╔══
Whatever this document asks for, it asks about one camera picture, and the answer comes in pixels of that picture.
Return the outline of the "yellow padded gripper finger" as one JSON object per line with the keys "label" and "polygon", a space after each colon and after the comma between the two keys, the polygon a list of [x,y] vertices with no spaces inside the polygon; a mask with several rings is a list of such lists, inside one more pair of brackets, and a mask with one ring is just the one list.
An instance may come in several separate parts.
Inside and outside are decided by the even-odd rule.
╚══
╔══
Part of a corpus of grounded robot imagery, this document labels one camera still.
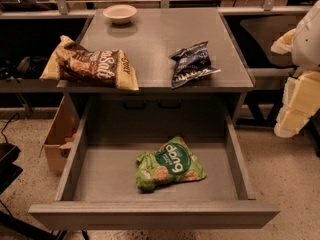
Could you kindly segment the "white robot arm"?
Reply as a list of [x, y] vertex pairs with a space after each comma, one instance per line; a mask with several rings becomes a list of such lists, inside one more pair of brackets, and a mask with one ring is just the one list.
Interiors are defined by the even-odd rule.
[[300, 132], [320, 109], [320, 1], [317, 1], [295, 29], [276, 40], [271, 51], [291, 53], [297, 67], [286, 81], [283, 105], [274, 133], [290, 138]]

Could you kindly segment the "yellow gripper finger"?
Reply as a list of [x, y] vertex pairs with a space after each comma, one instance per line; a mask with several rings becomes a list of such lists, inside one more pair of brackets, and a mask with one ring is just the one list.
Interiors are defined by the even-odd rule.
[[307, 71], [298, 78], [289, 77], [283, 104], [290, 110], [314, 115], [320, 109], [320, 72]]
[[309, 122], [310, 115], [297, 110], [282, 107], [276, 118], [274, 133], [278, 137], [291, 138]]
╚══
## [PROBLEM]
Your answer should consist of all lines above that include the string "this".

## [ANSWER FOR THE TASK]
Whatever this document asks for, it asks about one camera picture, and the answer comes in pixels of that picture.
Part of a corpus of grounded robot imagery, this document labels one camera still.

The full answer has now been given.